A typical duplex rental in Syracuse may look nothing like a 30-story apartment building in Manhattan, but the housing crisis has hit both our communities in similarly devastating ways. Rents and purchase prices are rising so fast that people are offering more than the already high asking prices just to secure a place to live. Children and grandchildren cannot afford to stay in the communities where they were raised. At a time when New York state wants to attract more residents to stay or move here, we are driving people away by making it impossible to find homes.
Worst of all, homelessness is rising faster than at any time in modern memory. In Syracuse, homeless families with children now outnumber homeless single individuals for the first time since records have been kept – a sad sign of the deep structural nature of the problem. In New York City, the number of people sleeping on the street has reached its highest point in more than a decade.
Housing is a complex issue, but the crux of this crisis is simple: there are not enough homes and rental units to satisfy demand, and the shortage is causing prices to spiral out of control and driving people out of their homes. Indeed, researchers studying cities across America have found that the market cost of housing is the biggest driver of homelessness.
If we want to drive down rental and purchase costs, and reduce homelessness for the long term, we need a dramatic increase in supply of housing. So, too, if we want to balance out the outsized power of landlords and sellers, some of whom are jacking up prices, evicting long-term, reliable tenants or allowing their properties to fall into dangerous disrepair. Government’s role in regulating or subsidizing rents for those whose income cannot cover the market rates remains critical, but without building a lot more housing units, the number of New Yorkers who need subsidies will simply grow and grow.
One of the biggest barriers to building more housing is the cost of financing. Current interest rates are prohibitively high, while permitting delays, supply chain uncertainties and shortages of construction workers can push financing costs even higher because lenders see projects as risky.
This is why New York state needs a revolving loan fund for mixed-income housing. Such a fund would work by issuing loans at much cheaper rates than typical market rate loans. Once the project is completed, project owners will then be able to obtain permanent financing at a cheaper rate because the risks involved in development have been overcome. The owners can then pay the original loan back to the revolving loan fund, ready to be used again.

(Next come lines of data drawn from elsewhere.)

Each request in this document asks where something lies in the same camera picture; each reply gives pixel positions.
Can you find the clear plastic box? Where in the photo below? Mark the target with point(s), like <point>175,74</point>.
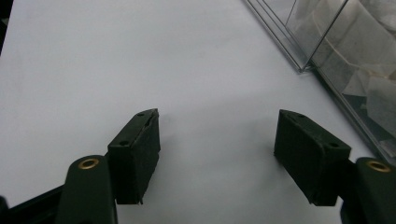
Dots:
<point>299,53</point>

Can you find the white paper sheet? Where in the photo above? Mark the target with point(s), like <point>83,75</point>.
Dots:
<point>155,62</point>

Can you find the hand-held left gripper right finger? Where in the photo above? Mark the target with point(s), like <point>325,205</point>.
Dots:
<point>311,155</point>

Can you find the pile of tea bags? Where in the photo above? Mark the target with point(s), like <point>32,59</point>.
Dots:
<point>358,56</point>

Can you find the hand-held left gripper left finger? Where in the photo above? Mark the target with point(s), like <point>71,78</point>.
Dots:
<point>134,158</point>

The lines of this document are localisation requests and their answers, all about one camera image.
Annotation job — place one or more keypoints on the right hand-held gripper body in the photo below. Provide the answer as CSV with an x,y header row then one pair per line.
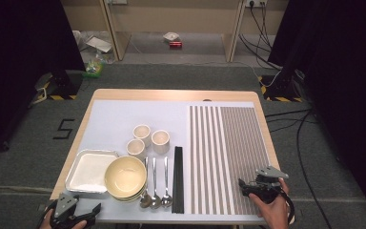
x,y
267,187

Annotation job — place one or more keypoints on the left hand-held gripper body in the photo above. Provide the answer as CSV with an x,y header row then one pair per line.
x,y
64,205

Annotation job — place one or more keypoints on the white square plate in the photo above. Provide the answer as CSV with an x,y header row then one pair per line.
x,y
89,171

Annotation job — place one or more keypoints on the cream ceramic bowl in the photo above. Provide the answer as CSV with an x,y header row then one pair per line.
x,y
125,176

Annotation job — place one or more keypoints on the row of black chopsticks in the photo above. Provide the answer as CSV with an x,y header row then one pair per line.
x,y
178,178

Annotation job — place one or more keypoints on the person's left hand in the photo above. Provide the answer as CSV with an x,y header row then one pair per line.
x,y
44,224

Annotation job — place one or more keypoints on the person's right hand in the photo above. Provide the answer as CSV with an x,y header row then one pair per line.
x,y
274,214

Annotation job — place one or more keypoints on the green ceramic bowl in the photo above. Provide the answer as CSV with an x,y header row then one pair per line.
x,y
127,199

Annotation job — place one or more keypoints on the brown striped placemat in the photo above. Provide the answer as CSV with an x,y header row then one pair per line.
x,y
222,143

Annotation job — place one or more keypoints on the white ribbed cup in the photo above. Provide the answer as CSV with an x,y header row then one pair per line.
x,y
160,140
142,132
136,148

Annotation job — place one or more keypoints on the black stand base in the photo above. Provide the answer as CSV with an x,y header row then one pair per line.
x,y
282,90
65,84

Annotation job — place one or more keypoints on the black curtain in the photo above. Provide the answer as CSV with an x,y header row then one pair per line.
x,y
346,79
19,63

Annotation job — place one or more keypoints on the green snack packet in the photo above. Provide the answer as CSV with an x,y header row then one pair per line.
x,y
92,69

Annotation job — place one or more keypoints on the clear plastic bag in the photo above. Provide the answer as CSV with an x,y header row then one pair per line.
x,y
105,58

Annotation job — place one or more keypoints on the red can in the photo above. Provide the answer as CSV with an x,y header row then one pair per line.
x,y
175,44

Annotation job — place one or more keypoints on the white flat packet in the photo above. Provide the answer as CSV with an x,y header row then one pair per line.
x,y
99,44

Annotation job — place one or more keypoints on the white crumpled box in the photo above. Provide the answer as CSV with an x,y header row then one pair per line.
x,y
171,37

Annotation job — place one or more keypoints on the wooden desk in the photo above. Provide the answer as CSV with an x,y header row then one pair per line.
x,y
171,19

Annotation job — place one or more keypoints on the white wall socket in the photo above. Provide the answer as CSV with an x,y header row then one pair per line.
x,y
256,2

We are introducing legislation to establish a revolving loan fund to be used for mixed-income housing, and we will work to incorporate the concept into this year’s state budget. By doing so, the state can unlock new housing production, help grow the economy and provide relief for residents seeking cheaper housing options. At a large enough scale, the fund could create tens of thousands of homes for low- and middle-income New Yorkers.

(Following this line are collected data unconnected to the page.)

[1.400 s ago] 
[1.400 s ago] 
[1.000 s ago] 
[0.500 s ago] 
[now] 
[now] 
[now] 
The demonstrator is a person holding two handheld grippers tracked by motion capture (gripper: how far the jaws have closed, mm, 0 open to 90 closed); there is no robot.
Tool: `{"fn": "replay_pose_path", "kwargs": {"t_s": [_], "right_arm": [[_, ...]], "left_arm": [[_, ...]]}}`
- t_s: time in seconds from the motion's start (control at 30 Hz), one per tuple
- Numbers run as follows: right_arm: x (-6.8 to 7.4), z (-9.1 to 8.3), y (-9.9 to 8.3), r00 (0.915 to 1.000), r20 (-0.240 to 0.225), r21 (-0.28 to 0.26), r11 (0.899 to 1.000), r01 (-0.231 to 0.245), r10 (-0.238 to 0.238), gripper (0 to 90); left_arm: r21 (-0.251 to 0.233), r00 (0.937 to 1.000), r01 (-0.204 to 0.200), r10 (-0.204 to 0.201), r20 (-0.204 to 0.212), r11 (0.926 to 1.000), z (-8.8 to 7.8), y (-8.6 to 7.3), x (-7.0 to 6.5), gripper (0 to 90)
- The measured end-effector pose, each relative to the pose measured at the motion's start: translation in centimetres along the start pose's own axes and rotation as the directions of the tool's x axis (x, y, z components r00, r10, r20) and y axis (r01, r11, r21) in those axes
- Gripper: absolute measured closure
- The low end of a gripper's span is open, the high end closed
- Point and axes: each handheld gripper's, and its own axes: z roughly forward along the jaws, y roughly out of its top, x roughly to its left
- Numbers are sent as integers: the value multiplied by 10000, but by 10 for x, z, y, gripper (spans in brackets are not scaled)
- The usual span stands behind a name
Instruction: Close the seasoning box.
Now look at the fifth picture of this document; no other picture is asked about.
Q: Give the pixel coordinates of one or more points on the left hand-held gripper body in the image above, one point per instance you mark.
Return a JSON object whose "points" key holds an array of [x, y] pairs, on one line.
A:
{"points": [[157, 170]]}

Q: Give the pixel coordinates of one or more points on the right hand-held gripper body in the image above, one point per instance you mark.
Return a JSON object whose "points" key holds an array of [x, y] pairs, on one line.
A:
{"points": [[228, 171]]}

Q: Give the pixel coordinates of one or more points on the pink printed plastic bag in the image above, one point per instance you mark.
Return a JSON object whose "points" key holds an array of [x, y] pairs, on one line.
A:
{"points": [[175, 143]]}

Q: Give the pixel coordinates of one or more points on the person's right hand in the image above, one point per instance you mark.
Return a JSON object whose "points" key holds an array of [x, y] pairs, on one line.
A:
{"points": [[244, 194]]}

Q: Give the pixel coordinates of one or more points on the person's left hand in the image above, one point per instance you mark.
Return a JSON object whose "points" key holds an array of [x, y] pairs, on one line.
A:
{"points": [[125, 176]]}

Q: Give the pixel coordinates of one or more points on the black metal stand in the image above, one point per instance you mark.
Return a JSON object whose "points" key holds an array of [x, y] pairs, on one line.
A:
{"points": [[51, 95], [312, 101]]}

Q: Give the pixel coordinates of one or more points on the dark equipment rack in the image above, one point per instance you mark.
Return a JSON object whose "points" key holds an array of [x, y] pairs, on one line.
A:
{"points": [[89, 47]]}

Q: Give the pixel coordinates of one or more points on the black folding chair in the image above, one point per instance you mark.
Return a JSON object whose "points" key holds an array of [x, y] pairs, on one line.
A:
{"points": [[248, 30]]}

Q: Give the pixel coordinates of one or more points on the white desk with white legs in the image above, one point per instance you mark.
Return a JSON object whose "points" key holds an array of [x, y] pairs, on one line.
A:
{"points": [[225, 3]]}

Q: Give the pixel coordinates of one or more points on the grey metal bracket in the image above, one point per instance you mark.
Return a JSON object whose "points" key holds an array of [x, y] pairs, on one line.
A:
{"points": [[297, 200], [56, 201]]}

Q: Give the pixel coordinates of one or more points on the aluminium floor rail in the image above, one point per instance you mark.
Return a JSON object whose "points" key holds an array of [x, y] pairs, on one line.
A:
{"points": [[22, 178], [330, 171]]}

New York state has a long and proud history of innovation when it comes to affordable housing – from leading the way on public housing in the post-war era, to the creation of more than 100,000 middle-income units as part of the Mitchell-Lama program in the 1960s and ’70s. In that same tradition, our proposed revolving loan fund would be a fundamentally new, prudent use of public dollars – moving us closer to resolving the housing and homelessness crisis and creating a virtuous cycle of investment well into the future.
Rachel May is a state senator representing the 48th State Senate District in Syracuse. Micah Lasher will be sworn in later this month as an Assembly member representing Assembly District 69 in Manhattan.